The sliding window technique, employing a window size of ‘K–days’ and a 10–day interval, is utilized to transform raw time series data into sequential input features for the ANN. This method enables the ANN to identify temporal dependencies and trends in the data, thereby improving its predictive efficacy. By methodically adjusting the window, the model can acquire insights from diverse segments of the data, enhancing its precision in predicting future values. Each window comprises ‘K’ consecutive data values, representing ‘K’ days of observation. The observations are subsequently normalized and input into the ANN, allowing it to identify patterns and correlations that may not be apparent in the raw data alone. As the model processes these inputs, it adjusts its weights and biases, resulting in more accurate predictions grounded in historical trends. The model subsequently forecasts for the ensuing 10 days. The window subsequently shifts by 10 days, resulting in the revised ‘K’ day dataset. For instance, utilizing daily data and K = 30, the initial window encompasses days 1–30, followed by window shifts of days 2–31, 3–32, and so forth. This 10-day period facilitates a comprehensive analysis of the data, revealing trends that persist beyond multiple days. For a better understanding of the sliding window mechanism, refer to Figure 4. As for each window shift, we train the data, and based on the MSE value, we try to identify the best neural network architecture to predict next day opening and closing price of the stock. This iterative process enables us to enhance our model by modifying parameters and assessing performance with each new window. Our objective is to improve predictive accuracy and ensure that the architecture aligns with the underlying patterns in the dataset.

Figure 4. Shifting K-day window size mechanism.

3.8. Selection Criteria for Nodes in Hidden Layer for the Dynamic Neural Network Architecture

Initially, we fixed the K-day window size, and for each window shift, we determined the k-th fold for which the ANN architecture would be developed, and then we varied the number of nodes in the hidden layer to select the optimum ANN architecture. The architecture comprises 25 input neurons in the input layer and 2 output neurons in the output layer, with the hidden layer containing 1, 2, 3, … up to 30 neurons. We construct all plausible ANN structures. The neural network architecture for all combinations will be represented as 25-1-2, 25-2-2, …, 25-29-2, and 25-30-2. So, the total number of possible ANN architectures would be 10 × 30 = 300 for each shift. Therefore, we have up to 300 × 21 = 6300 different ANN model combinations for each K-window size, depending on the fold and number of nodes in the hidden layer. Subsequently, we evaluate the mean square error (mse), which is the loss function for each ANN having a different architecture. From there, we select the optimal architecture with the least overall root mean squared error (rmse), mean absolute error (mae), and R-value. Subsequently, we repeat this process for each fold, selecting the optimal combination of fold and number of nodes in the hidden layer. Through comparison of overall performance metric values across various configurations, we determine the optimal architecture for each window shift that mitigates the error and improves model reliability. Figure 5 demonstrates the flowchart of the selection criteria for the optimal number of nodes in the hidden layer and the number of k-folds in determination of the best dynamic architecture for the ANN.

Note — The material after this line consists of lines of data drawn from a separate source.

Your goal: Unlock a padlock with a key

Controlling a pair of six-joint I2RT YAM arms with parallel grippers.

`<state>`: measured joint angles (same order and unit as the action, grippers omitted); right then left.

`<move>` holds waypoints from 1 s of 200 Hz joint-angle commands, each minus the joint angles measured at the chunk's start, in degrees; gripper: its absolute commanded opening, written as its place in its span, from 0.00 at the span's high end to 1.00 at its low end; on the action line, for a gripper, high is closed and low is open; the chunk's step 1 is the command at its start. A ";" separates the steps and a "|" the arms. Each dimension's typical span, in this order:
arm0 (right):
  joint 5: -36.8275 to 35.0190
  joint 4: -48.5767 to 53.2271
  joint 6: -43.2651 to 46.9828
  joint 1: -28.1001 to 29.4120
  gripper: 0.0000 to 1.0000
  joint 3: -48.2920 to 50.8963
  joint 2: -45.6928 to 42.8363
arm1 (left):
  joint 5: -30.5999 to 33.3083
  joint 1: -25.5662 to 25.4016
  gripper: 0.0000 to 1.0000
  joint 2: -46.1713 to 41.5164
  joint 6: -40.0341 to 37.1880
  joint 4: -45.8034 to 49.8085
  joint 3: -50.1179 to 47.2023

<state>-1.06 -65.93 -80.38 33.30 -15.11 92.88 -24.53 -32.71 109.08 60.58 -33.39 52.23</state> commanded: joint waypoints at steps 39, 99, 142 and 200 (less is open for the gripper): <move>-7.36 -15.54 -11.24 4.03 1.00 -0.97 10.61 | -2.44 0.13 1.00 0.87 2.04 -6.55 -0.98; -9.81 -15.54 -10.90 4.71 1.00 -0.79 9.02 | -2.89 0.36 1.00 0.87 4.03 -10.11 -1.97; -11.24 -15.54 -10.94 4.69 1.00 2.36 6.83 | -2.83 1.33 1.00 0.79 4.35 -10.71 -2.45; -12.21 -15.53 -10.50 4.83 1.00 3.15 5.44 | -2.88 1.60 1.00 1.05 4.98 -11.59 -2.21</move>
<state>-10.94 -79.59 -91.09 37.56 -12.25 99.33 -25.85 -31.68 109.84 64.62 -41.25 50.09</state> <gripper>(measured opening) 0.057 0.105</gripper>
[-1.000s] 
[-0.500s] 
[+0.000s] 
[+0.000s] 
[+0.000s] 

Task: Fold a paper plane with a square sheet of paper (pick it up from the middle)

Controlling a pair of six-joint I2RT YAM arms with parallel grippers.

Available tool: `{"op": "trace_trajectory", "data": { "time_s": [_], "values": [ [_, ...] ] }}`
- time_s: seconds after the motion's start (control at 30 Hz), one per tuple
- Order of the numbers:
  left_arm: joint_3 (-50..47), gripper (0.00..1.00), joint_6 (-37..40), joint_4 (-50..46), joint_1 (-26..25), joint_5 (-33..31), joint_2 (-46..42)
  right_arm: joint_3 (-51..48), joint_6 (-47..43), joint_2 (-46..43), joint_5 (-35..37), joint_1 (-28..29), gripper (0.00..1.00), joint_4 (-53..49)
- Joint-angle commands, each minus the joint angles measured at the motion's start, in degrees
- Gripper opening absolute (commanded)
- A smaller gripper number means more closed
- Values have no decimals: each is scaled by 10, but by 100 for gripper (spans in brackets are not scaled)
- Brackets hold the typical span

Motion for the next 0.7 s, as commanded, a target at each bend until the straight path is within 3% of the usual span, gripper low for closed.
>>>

Figure 5. Flowchart of the proposed methodology.

Performance metrics, including rmse, mae, and R-value, are evaluated for each K-window size for APPLE, GOOGLE, and AMAZON. The K = 70 window size demonstrated enhanced performance for APPLE compared to alternative window sizes. Table 1 shows the performance results for APPLE stock for each shift of the artificial neural network, taking into account the number of nodes in the hidden layer, the random k-fold value, and the K = 70 window size. The K = 40 window size demonstrated enhanced performance for GOOGLE compared to the other window sizes. Table 2 displays the performance data for GOOGLE stock associated with each shift of the artificial neural network, considering the nodes in the hidden layer and the random k-fold value along with the

K = 40

window size. Similarly, the

K = 60

window size demonstrated superior performance for AMAZON compared to other window sizes. Table 3 shows the performance results for AMAZON stock based on each shift in the artificial neural network, taking into account the nodes in the hidden layer and the random k-fold value within the

K = 60

window size.

Table 1. Performance metrics across different window shifts, number of hidden layer nodes, and number of random folds for APPLE for

K = 70

-day window shift.

Table 2. Performance metrics across different window shifts, number of hidden layer nodes, and number of random folds for GOOGLE for

K = 40

-day window shift.

Table 3. Performance metrics across different window shifts, number of hidden layer nodes, and number of random folds for AMAZON with a

K = 60

-day window shift.

Figure 6 demonstrates the dynamic architecture of the ANN with the highest accuracy of folds in each window shift, where the number of nodes in the hidden layer changes ranging from 1 to 30. This adaptability allows the model to effectively capture temporal patterns and fluctuations in stock prices. The results also demonstrate that incorporating the optimal number of nodes with high accuracy folds in the hidden layer significantly enhances the accuracy of predictions. This shows how important it is to fine-tune model parameters in financial forecasting.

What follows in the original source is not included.